Rural noir, Benoît Minville
Rural noir, avril 2017, 307 pages, 7,20 €
Ecrivain(s): Benoît Minville Edition: Folio (Gallimard)
Après une absence de dix ans, Romain est de retour au lieudit Mouligny, commune de Tamnay-en-Bazois, dans la Nièvre, son berceau familial. Il y retrouve ce qui lui reste de famille : Chris, son frère, Julie la compagne de celui-ci et tous ses souvenirs de jeunesse.
Romain s’est enfuit brutalement à la mort de ses parents dans un accident de voiture, la vie avait perdu son sens. Éloigné de ses origines, il a voyagé, bourlingué, a grandi, s’est endurci. Aujourd’hui, lavé du goût trop salé des larmes que l’on a versées pour les choses et les êtres que l’on vous a arrachés trop tôt, il peut enfin remettre le pied sur la terre natale, y affronter le présent, l’avenir et surtout le passé, il est prêt. Chris, le cadet, après avoir devancé l’appel et s’être engagé dans l’armée, un rêve de gosse, a été démobilisé et le reçoit les bras grands ouverts. Il a conservé la maison des parents pendant l’absence de l’aîné. Il attend un enfant de Julie. Il s’est installé comme potier pour travailler le flammé morvandiau.

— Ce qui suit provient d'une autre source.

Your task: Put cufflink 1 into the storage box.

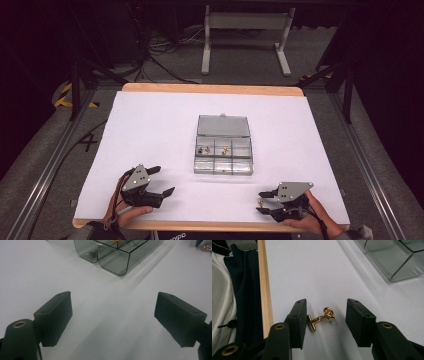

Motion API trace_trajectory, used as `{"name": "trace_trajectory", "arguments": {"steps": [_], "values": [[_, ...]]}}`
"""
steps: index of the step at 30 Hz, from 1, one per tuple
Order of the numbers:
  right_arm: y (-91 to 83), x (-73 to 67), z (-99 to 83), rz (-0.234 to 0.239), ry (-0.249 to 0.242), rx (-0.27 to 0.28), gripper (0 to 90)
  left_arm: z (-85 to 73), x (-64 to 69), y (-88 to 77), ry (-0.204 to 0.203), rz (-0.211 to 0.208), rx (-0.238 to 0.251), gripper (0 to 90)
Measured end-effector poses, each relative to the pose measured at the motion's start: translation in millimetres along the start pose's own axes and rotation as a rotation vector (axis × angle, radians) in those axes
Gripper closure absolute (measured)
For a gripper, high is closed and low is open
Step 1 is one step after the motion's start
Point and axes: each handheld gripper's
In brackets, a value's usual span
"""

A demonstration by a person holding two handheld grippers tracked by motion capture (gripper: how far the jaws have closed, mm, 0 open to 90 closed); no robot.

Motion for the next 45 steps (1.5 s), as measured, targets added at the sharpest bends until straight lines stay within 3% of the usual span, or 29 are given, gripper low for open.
{"name": "trace_trajectory", "arguments": {"steps": [7,16,18,26,30,45], "values": [[3.0,0.6,2.5,-0.002,0.02,0.011,66.5,0.0,0.0,-0.1,-0.001,0.001,0.001,15.1],[3.3,-1.7,2.5,-0.025,0.047,0.022,67.1,-0.4,0.1,-0.1,-0.011,0.004,0.004,14.4],[3.4,-1.6,2.2,-0.027,0.054,0.025,67.1,-0.2,0.0,-0.3,0.006,0.007,0.003,14.4],[0.0,0.6,5.9,-0.06,0.067,0.048,67.2,-0.6,-0.7,-0.4,-0.01,0.001,0.004,14.2],[1.4,2.1,14.2,-0.079,0.061,0.056,67.2,-0.6,-0.3,-0.2,-0.011,0.0,0.004,14.0],[5.7,-2.2,43.5,-0.077,0.043,0.109,67.3,-0.7,-0.9,-0.8,-0.001,0.0,0.008,13.6]]}}
Point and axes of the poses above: each handheld gripper's, and its own axes: y roughly forward along the jaws, z roughly out of its top, x roughly to its right, and after that the axes turned 13 degrees about y, right-handed
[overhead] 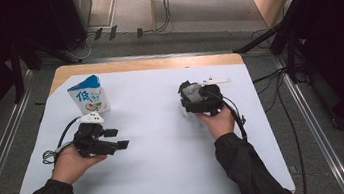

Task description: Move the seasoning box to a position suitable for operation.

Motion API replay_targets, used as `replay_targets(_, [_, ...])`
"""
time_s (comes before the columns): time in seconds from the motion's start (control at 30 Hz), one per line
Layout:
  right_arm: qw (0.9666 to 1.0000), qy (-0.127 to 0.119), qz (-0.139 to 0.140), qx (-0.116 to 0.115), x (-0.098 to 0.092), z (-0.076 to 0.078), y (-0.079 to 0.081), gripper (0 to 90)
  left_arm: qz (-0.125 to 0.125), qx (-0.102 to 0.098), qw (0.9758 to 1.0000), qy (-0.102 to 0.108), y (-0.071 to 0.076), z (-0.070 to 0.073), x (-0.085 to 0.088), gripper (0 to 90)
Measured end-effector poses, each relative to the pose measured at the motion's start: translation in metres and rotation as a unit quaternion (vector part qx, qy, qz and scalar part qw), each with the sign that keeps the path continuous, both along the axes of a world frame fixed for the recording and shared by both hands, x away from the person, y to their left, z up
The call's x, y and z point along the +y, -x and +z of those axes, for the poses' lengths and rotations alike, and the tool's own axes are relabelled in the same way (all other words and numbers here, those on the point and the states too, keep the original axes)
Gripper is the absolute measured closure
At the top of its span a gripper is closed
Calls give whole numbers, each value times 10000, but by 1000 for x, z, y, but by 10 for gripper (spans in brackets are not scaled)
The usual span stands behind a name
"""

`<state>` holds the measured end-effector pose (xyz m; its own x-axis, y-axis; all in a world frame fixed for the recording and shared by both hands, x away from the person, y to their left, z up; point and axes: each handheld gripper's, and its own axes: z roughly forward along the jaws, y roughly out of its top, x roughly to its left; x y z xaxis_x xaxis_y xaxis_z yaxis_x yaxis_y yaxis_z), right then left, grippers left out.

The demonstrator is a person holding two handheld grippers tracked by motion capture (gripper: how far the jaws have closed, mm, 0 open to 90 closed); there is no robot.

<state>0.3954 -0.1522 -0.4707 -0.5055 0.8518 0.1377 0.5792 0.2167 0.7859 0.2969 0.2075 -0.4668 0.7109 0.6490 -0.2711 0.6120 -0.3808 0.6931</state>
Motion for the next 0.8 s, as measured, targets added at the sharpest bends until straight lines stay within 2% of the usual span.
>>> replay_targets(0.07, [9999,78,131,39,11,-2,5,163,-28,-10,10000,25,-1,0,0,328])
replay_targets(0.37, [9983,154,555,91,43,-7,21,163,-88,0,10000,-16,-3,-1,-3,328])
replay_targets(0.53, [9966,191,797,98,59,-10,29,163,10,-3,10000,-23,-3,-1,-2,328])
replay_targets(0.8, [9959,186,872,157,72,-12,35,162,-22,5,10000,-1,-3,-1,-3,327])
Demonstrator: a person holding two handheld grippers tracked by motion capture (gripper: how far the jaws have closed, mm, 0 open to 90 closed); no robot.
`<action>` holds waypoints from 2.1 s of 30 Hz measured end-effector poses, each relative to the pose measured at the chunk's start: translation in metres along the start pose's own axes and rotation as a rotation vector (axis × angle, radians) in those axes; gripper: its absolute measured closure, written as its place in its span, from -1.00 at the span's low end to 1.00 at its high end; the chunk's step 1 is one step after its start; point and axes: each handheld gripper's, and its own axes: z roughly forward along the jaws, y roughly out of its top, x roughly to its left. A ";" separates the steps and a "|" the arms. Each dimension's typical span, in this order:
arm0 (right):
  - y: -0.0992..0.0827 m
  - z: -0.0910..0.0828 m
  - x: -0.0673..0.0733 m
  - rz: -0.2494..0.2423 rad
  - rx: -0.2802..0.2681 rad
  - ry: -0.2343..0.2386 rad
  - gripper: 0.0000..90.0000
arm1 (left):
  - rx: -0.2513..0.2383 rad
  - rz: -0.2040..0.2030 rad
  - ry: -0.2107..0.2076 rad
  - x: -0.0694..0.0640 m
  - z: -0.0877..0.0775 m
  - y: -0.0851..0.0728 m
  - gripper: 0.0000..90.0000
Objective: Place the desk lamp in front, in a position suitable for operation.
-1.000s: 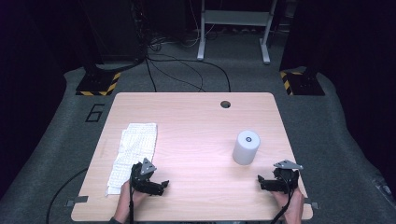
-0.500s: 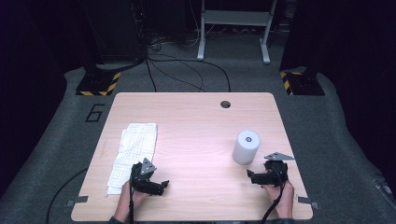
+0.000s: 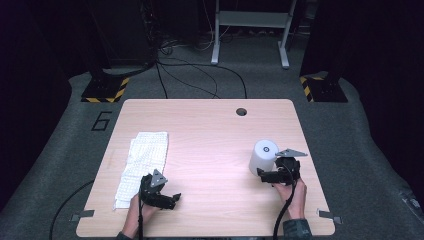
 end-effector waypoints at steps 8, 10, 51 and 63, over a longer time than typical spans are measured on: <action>0.015 0.010 -0.003 -0.006 -0.019 0.019 -1.00 | 0.000 0.000 0.000 0.000 0.000 0.000 -1.00; 0.018 0.015 -0.003 -0.015 -0.028 0.024 -1.00 | 0.000 0.000 0.000 0.000 0.000 0.000 -1.00; 0.026 0.022 0.012 -0.118 -0.131 0.043 -0.82 | 0.000 0.000 0.000 0.000 0.000 0.000 -1.00; 0.042 0.018 0.049 -0.189 -0.159 0.128 -0.82 | 0.000 0.000 0.000 0.000 0.000 0.000 -1.00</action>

Au fin fond d’une campagne désertifiée, où la crise économique a bouleversé les paysages et les mentalités, les souvenirs ressurgissent. Loin de la simplicité d’antan, de la « douce » campagne aux odeurs de fermes, les villages asphyxiés par l’urbanisation tentent de survivre et l’économie souterraine a fait son apparition, le marché de la drogue s’est étendu et Nevers n’a jamais été aussi près de Tamnay. Ainsi Vlad, l’ancien ami, le frangin de cœur, celui que l’on surnommait le « captain », associé à Cédric, qui lui n’a jamais été un ami à part entière, mène désormais ses « affaires » avec ce dernier et les gars de Nevers. La Guibole, le Dalton, la ferme des Fauvé sont toujours là mais chacun dans son camp cependant. Attention on est peut-être plus pointilleux ici qu’en ville sur la notion de territoire. On connaît la valeur de la terre à la campagne !
Les américains ont fait un genre à part entière, avec les « rednecks », du polar rural. En France on a des histoires qui sans remonter à celle de La bande d’Orgères pourrait donner naissance à de « jolis romans ». De ces derniers il y en a même eu d’écrits, sur des tons différents, tel le Canicule de Jean Vautrin ou L’été en pente douce de Pierre Pelot.
Cette veine, entre autres, semble convenir à Benoît Minville, on attend donc de pouvoir le lire à nouveau.